En las primeras páginas de Diario del año de la peste, la obra literaria más esclarecedora que se ha escrito jamás sobre el contagio y el comportamiento humano, Daniel Defoe cuenta que, en 1664, las autoridades locales de algunos barrios de Londres, para intentar que el número de fallecimientos por la peste pareciera menor del que era, se dedicaron a inscribir otras enfermedades inventadas como causas oficiales de defunción.

En su novela de 1827 Los novios —quizá la novela más realista que existe sobre un brote de peste—, el escritor italiano Alessandro Manzoni describe y apoya la ira de la población ante la reacción oficial a la peste de 1630 en Milán. A pesar de las pruebas visibles, el gobernador de Milán hace caso omiso de la amenaza y ni siquiera está dispuesto a anular las celebraciones por el cumpleaños de un príncipe local. Manzoni demuestra que la enfermedad se extendió a toda velocidad porque las restricciones fueron insuficientes, su aplicación fue laxa y sus conciudadanos no las respetaron.

Gran parte de la literatura sobre plagas y enfermedades contagiosas presenta el descuido, la incompetencia y el egoísmo de los que están en el poder como únicos instigadores de la furia de las masas. Pero los mejores escritores, como Defoe y Camus, ofrecen a sus lectores la posibilidad de vislumbrar algo más que la política bajo la ola de furia popular, algo intrínseco de la condición humana.

La novela de Defoe nos demuestra que, detrás de las interminables protestas y la rabia infinita, existe también una indignación contra el destino, contra una voluntad divina que presencia y tal vez incluso condona toda esa muerte y ese sufrimiento humano, así como contra las instituciones de la religión organizada, que no parecen saber cómo lidiar con nada.
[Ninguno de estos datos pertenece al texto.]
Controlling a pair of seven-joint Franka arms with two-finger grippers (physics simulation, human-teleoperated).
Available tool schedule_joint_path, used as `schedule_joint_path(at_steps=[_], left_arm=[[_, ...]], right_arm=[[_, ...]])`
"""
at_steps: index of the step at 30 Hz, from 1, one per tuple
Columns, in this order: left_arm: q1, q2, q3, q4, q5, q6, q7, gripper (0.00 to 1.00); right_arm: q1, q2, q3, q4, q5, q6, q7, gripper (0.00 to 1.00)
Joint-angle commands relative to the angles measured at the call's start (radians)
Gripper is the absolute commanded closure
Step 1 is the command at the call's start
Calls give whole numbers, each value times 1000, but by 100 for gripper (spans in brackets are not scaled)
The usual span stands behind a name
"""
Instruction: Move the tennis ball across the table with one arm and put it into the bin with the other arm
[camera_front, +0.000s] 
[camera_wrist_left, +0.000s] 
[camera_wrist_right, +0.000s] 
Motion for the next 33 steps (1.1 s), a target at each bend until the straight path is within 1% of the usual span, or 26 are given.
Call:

La otra reacción universal y aparentemente espontánea de la humanidad a las pandemias ha consistido siempre en crear rumores y difundir falsas informaciones. En el pasado, los rumores se alimentaban sobre todo de las informaciones erróneas y la imposibilidad de captar la situación global.

Defoe y Manzoni escribieron sobre personas que guardaban las distancias cuando se encontraban por la calle durante las epidemias pero que, al mismo tiempo, se pedían noticias y anécdotas de sus respectivos pueblos y barrios, para ir componiendo una imagen más general de la enfermedad. Solo así podían aspirar a eludir la muerte y encontrar un refugio seguro.

En un mundo sin periódicos, radio, televisión ni Internet, la mayoría analfabeta no disponía más que de su imaginación para discernir dónde estaba el peligro, su gravedad y el grado de tormento que podía causar. Esa dependencia de la imaginación daba a los miedos de cada persona una voz propia, que teñía de un tono lírico: localizado, espiritual y mítico.

Los rumores más comunes durante las epidemias de peste se referían a quién había introducido la enfermedad y cuál era su origen. A mediados de marzo, cuando el pánico y el miedo empezaban a extenderse por Turquía, el director de mi sucursal bancaria en Cihangir, el barrio de Estambul en el que vivo, me dijo con aire de complicidad que “esta cosa” era la represalia económica de China contra Estados Unidos y el resto del mundo.

La plaga, como el mal encarnado, siempre se ha retratado como algo procedente de fuera, que ya había golpeado en algún otro sitio sin que se hiciera lo suficiente para contenerla. En su relato sobre la propagación de la peste en Atenas, Tucídides empezaba destacando que el brote había empezado muy lejos, en Etiopía y Egipto.

En Los novios, Manzoni describía una figura que ha estado presente en la imaginación popular durante las epidemias desde la Edad Media: todos los días había algún rumor sobre esa presencia malévola y diabólica que merodeaba en la oscuridad esparciendo líquido infectado en los picaportes y las fuentes. O quizá había un anciano exhausto que se había sentado en el suelo, en el interior de una iglesia, y al que una mujer que pasaba acusaba de haber frotado su abrigo por todas partes para extender la enfermedad. Y entonces, enseguida, se reunía una turba dispuesta a lincharle.